### Work to be completed
In the data below, how many lines contain the word "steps"? Answer with the number alone.

### Information shown
BEGIN
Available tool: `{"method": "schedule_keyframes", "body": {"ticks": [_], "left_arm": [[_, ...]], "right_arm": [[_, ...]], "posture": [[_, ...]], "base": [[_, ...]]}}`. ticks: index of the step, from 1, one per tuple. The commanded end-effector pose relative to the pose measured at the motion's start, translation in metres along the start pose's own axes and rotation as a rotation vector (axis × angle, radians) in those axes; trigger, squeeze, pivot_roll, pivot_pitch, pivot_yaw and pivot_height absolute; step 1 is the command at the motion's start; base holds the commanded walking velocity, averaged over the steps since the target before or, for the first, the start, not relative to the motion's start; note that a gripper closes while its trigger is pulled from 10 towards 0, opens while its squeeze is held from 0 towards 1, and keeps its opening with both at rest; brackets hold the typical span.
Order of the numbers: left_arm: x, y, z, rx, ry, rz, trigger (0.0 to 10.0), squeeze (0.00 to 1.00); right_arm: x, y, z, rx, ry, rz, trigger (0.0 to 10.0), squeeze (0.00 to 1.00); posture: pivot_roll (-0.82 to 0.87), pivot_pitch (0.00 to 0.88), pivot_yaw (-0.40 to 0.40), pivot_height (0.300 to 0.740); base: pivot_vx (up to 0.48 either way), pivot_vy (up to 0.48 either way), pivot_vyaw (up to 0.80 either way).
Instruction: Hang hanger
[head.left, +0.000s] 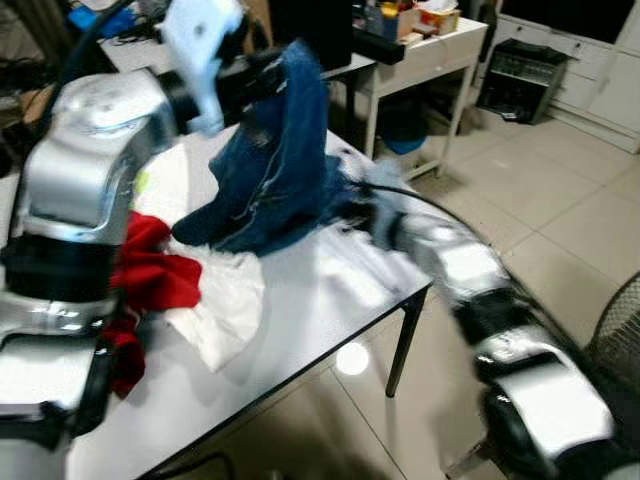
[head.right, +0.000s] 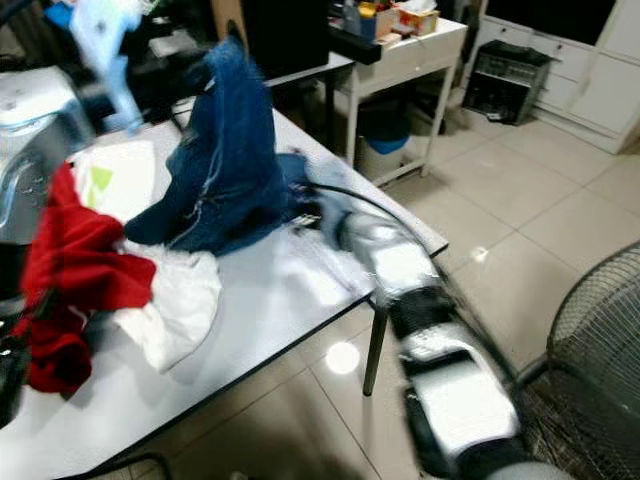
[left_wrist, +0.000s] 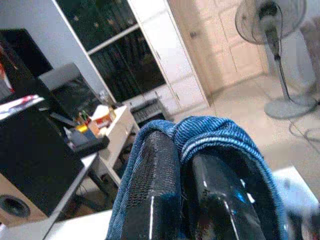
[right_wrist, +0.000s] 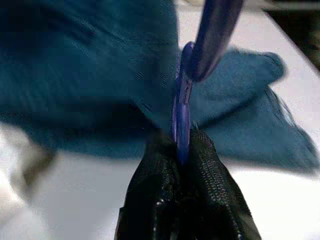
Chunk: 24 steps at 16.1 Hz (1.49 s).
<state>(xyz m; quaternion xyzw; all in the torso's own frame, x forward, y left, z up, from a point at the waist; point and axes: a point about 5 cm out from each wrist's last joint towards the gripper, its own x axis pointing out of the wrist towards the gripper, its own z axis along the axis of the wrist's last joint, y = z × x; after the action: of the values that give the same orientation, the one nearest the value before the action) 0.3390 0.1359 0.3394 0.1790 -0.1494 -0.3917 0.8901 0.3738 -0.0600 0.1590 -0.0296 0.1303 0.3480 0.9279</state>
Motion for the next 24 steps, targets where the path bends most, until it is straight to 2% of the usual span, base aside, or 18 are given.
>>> {"method": "schedule_keyframes", "body": {"ticks": [1, 2, 3, 5, 7, 9, 10, 11, 12, 13, 14, 15, 16, 18, 19, 22, 23, 24], "left_arm": [[0.004, 0.002, 0.017, -0.004, -0.07, 0.034, 10.0, 0.0], [0.012, -0.005, 0.016, -0.027, -0.085, 0.034, 10.0, 0.0], [0.014, -0.006, 0.015, -0.031, -0.085, 0.038, 10.0, 0.0], [0.023, -0.008, 0.001, -0.021, -0.047, 0.08, 10.0, 0.0], [0.025, -0.008, -0.034, 0.069, 0.098, 0.136, 10.0, 0.0], [0.018, -0.011, -0.073, 0.106, 0.254, 0.156, 10.0, 0.0], [0.015, -0.015, -0.088, 0.103, 0.315, 0.149, 10.0, 0.0], [0.006, -0.033, -0.129, 0.1, 0.47, 0.084, 10.0, 0.0], [0.004, -0.038, -0.137, 0.104, 0.502, 0.063, 10.0, 0.0], [-0.006, -0.053, -0.169, 0.075, 0.617, 0.0, 10.0, 0.64], [-0.023, -0.066, -0.2, 0.084, 0.77, -0.063, 10.0, 1.0], [-0.036, -0.07, -0.217, 0.093, 0.849, -0.078, 10.0, 1.0], [-0.039, -0.071, -0.22, 0.083, 0.852, -0.083, 10.0, 1.0], [-0.04, -0.067, -0.21, -0.066, 0.753, -0.065, 10.0, 1.0], [-0.046, -0.061, -0.204, -0.09, 0.689, -0.104, 10.0, 1.0], [-0.065, -0.039, -0.189, -0.126, 0.605, -0.08, 10.0, 1.0], [-0.077, -0.024, -0.175, -0.124, 0.559, -0.062, 10.0, 1.0], [-0.083, -0.016, -0.167, -0.117, 0.535, -0.038, 10.0, 1.0]], "right_arm": [[0.003, 0.003, 0.007, 0.047, -0.067, 0.013, 10.0, 0.0], [0.004, -0.005, 0.013, 0.094, -0.139, -0.06, 10.0, 0.0], [0.003, -0.009, 0.013, 0.115, -0.158, -0.085, 10.0, 0.0], [-0.011, -0.037, 0.008, 0.139, -0.209, -0.246, 10.0, 0.0], [-0.038, -0.067, -0.008, 0.132, -0.222, -0.387, 10.0, 0.0], [-0.066, -0.088, -0.023, 0.079, -0.215, -0.468, 10.0, 0.0], [-0.076, -0.092, -0.026, 0.058, -0.218, -0.479, 10.0, 0.0], [-0.098, -0.095, -0.026, 0.008, -0.248, -0.482, 10.0, 0.0], [-0.101, -0.094, -0.025, -0.002, -0.257, -0.475, 10.0, 0.0], [-0.111, -0.088, -0.021, -0.022, -0.284, -0.466, 10.0, 0.0], [-0.116, -0.079, -0.018, -0.029, -0.314, -0.451, 10.0, 0.0], [-0.119, -0.071, -0.016, -0.043, -0.325, -0.45, 10.0, 0.0], [-0.12, -0.069, -0.016, -0.052, -0.323, -0.464, 10.0, 0.0], [-0.124, -0.057, -0.013, -0.043, -0.343, -0.442, 10.0, 0.0], [-0.128, -0.052, -0.01, -0.033, -0.356, -0.449, 10.0, 0.0], [-0.137, -0.044, 0.003, -0.012, -0.442, -0.465, 10.0, 0.0], [-0.141, -0.043, 0.01, -0.008, -0.466, -0.482, 10.0, 0.0], [-0.143, -0.043, 0.014, -0.012, -0.476, -0.49, 10.0, 0.0]], "posture": [[0.08, 0.0, 0.061, 0.74], [0.08, 0.0, 0.067, 0.74], [0.07, 0.0, 0.072, 0.74], [0.05, 0.0, 0.091, 0.74], [0.04, 0.0, 0.106, 0.74], [0.02, 0.0, 0.123, 0.74], [0.02, 0.0, 0.123, 0.74], [0.0, 0.0, 0.134, 0.74], [0.0, 0.0, 0.136, 0.74], [-0.01, 0.0, 0.138, 0.74], [-0.01, 0.0, 0.138, 0.74], [-0.02, 0.0, 0.142, 0.74], [-0.02, 0.0, 0.143, 0.74], [-0.01, 0.0, 0.135, 0.74], [-0.01, 0.0, 0.131, 0.74], [0.0, 0.0, 0.117, 0.74], [0.0, 0.0, 0.118, 0.74], [0.0, 0.0, 0.119, 0.74]], "base": [[0.0, 0.0, 0.0], [0.0, 0.0, 0.0], [0.0, 0.0, 0.0], [0.0, 0.0, 0.0], [0.0, 0.0, 0.0], [0.0, 0.0, 0.0], [0.0, 0.0, 0.0], [0.0, 0.0, 0.0], [0.0, 0.0, 0.0], [0.0, 0.0, 0.0], [0.0, 0.0, 0.0], [0.0, 0.0, 0.0], [0.0, 0.0, 0.0], [0.0, 0.0, 0.0], [0.0, 0.0, 0.0], [0.0, 0.0, 0.0], [0.0, 0.0, 0.0], [0.0, 0.0, 0.0]]}}
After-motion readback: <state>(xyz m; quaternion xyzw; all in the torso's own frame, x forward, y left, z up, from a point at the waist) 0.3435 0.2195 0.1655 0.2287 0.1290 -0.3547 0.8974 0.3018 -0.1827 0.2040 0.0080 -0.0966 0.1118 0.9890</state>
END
### Output
3